Ese mismo 2025, durante un permiso penitenciario, fue detenida de nuevo: los Mossos investigaban un supuesto plan para encargar un homicidio a un sicario. Sin revelar el objetivo, la policía la llevó ante el juez; ella se acogió al derecho a no declarar. El eco mediático recordó que, en este caso, el peligro nunca fue la sombra desconocida: fue la máscara.
Más allá del morbo, el caso radiografía un “crimen casi perfecto”: primero, apropiarse de la identidad; después, fabricar una escena sexual que desviara la mirada; por último, mantener el flujo de dinero como si nada hubiese pasado. Lo que fracturó el plan no fue una confesión, sino la frialdad de los sistemas: cámaras, cajeros, documentos. La tecnología hizo visible la mentira.

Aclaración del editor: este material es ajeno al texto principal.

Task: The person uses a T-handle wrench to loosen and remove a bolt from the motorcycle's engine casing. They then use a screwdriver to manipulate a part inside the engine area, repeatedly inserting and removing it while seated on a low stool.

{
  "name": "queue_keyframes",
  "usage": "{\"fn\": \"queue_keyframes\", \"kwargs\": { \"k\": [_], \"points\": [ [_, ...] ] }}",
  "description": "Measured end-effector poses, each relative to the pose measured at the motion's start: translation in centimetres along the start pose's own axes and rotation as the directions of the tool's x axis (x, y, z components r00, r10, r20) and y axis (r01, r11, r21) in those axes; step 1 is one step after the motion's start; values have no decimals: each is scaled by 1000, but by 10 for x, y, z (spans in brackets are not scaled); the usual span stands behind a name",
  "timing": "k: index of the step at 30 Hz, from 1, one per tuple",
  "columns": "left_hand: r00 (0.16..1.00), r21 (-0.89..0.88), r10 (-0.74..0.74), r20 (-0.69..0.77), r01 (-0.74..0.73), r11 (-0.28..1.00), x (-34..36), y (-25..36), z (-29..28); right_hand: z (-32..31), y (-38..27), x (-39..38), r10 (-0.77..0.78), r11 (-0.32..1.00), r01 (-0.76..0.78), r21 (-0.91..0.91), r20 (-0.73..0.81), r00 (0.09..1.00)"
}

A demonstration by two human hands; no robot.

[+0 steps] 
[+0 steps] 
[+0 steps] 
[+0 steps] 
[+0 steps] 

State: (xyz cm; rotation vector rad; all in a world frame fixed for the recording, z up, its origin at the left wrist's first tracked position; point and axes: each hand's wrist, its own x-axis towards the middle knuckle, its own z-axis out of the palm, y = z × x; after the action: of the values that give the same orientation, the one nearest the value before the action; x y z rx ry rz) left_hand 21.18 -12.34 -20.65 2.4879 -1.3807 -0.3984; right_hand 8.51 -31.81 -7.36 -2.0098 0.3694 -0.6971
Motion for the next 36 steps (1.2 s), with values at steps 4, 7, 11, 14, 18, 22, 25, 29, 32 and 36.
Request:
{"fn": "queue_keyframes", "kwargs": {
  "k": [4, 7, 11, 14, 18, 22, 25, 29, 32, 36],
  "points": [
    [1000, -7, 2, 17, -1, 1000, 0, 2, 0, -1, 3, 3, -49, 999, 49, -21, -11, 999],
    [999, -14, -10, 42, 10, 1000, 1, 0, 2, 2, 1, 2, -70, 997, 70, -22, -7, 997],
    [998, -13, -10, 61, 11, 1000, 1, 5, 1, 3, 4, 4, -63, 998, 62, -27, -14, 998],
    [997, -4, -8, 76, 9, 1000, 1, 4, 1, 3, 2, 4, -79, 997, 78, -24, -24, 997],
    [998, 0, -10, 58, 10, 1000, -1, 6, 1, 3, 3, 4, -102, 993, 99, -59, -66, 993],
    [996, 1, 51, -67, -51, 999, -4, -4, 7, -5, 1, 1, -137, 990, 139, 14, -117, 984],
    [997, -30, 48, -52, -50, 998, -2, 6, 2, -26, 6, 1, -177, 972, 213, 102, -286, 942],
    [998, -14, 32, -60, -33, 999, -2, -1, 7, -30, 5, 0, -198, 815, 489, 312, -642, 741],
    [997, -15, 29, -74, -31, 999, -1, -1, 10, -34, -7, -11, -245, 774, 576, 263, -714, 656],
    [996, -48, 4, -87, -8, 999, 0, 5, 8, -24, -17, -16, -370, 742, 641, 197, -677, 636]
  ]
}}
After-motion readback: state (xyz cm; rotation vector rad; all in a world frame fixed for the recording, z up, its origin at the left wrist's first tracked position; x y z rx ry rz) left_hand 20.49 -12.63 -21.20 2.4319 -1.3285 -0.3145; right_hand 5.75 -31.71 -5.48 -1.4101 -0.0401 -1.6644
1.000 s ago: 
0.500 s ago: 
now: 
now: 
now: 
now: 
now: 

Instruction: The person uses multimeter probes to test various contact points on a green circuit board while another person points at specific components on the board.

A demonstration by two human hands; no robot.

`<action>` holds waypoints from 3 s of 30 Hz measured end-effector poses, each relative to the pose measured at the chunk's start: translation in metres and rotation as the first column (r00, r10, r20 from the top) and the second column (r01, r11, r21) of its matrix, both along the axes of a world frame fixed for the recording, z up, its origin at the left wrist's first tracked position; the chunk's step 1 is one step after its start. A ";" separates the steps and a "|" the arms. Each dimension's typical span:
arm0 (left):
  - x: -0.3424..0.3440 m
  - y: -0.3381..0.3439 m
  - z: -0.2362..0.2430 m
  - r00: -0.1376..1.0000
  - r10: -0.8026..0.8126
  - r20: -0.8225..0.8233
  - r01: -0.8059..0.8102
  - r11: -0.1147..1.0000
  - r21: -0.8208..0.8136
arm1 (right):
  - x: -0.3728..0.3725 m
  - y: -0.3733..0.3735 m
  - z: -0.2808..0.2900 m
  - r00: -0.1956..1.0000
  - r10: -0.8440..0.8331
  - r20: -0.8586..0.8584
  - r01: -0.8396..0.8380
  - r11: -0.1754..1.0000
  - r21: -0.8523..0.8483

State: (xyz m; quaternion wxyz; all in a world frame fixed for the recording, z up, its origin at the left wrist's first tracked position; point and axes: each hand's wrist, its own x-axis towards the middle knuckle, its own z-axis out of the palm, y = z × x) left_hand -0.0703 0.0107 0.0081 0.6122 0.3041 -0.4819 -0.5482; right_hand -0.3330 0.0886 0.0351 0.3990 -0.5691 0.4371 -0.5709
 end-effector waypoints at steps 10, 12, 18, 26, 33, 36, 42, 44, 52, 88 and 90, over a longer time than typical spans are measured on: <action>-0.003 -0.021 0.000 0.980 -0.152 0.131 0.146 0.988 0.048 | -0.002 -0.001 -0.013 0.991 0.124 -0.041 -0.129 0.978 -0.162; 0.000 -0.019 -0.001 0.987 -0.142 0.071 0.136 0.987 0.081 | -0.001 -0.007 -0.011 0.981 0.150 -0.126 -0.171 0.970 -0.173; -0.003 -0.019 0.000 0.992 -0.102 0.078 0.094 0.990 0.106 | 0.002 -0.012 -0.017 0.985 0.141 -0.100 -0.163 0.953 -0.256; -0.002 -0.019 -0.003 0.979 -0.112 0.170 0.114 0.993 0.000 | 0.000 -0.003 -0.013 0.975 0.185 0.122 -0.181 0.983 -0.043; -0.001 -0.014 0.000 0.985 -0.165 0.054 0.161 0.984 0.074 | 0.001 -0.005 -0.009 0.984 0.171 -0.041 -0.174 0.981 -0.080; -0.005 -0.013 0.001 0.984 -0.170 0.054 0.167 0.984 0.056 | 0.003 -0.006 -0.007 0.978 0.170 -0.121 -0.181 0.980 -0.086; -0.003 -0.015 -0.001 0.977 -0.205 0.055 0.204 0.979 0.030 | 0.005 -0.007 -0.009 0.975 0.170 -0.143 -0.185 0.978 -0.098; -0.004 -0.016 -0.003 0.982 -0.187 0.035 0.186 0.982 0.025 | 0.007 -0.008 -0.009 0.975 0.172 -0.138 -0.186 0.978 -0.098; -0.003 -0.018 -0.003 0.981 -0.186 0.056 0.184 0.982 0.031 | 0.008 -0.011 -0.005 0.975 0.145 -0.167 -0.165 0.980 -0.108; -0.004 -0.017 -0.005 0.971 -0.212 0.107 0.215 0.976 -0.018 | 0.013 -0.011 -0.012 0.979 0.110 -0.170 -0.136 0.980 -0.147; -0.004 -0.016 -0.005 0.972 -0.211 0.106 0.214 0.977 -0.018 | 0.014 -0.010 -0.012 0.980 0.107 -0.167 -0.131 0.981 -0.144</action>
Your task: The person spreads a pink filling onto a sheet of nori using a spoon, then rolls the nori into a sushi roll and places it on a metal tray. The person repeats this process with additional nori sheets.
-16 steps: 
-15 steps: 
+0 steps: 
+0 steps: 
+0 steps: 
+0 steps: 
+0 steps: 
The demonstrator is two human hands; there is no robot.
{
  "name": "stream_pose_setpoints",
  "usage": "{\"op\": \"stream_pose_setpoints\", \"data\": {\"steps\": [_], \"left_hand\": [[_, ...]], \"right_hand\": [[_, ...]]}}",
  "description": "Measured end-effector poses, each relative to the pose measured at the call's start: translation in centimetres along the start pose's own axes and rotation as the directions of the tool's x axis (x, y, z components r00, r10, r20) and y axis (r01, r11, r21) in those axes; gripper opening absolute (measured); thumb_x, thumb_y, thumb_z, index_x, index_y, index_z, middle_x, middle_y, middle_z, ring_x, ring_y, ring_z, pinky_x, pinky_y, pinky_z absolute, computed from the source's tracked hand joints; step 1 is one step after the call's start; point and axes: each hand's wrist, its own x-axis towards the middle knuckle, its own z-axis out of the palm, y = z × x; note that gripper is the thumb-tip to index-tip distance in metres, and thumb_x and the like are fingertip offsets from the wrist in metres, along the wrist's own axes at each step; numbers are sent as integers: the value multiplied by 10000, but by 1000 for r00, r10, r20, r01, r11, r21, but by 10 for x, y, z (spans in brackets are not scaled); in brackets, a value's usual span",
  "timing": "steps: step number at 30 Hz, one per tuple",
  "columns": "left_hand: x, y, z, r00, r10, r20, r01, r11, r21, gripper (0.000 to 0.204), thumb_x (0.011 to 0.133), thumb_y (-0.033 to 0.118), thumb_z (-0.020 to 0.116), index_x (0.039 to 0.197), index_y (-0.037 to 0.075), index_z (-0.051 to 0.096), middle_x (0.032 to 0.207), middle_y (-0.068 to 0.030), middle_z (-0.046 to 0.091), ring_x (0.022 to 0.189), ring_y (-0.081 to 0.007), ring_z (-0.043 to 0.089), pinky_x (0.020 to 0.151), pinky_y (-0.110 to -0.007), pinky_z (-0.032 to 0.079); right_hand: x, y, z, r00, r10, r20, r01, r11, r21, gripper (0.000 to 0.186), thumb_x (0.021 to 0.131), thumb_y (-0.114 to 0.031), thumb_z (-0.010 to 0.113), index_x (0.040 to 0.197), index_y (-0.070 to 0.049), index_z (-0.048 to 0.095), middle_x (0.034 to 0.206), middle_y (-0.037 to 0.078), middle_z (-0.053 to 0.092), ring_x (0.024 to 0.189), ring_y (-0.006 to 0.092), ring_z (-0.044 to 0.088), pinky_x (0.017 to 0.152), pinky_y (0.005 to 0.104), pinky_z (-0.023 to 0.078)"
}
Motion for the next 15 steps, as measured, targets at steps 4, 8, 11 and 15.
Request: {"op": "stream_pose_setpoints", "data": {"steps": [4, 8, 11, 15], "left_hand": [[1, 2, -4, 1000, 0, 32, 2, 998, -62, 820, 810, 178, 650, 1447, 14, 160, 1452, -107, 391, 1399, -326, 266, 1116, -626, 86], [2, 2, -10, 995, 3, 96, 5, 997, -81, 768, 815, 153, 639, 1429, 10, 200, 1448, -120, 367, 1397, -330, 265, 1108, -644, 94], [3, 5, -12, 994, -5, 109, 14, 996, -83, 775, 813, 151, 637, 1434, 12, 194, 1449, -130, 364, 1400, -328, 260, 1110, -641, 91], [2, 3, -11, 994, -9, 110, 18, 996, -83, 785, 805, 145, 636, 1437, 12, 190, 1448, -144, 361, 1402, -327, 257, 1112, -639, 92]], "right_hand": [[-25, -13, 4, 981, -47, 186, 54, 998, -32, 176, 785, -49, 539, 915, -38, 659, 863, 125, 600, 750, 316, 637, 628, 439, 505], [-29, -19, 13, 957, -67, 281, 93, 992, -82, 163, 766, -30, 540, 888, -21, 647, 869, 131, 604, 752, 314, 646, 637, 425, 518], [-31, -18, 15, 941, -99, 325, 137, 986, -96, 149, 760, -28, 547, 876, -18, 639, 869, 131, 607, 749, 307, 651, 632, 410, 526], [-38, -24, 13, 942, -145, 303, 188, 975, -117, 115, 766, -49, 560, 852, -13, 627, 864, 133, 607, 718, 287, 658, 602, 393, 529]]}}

La familia de Ana quedó con lo irreparable: una silla vacía y un nombre manchado de formularios que jamás firmó. El expediente judicial, con sus tecnicismos, dejó otra lección más simple: no hay “accidente erótico” que explique una identidad robada durante años, ni una puesta en escena que resista el rastro que deja quien interpreta dos papeles a la vez.
Hoy, cuando se habla de “la viuda negra” en España, conviene separar historias: las hemerotecas guardan varias con ese apodo. La de Barcelona que nos ocupa no es la del seguro del “novio” ni la del crimen pasional; es la de una compañera convertida en objetivo, un fraude sostenido y un homicidio planeado para encubrirlo. Un recordatorio de que el disfraz más peligroso no es el del monstruo… sino el de la amiga perfecta.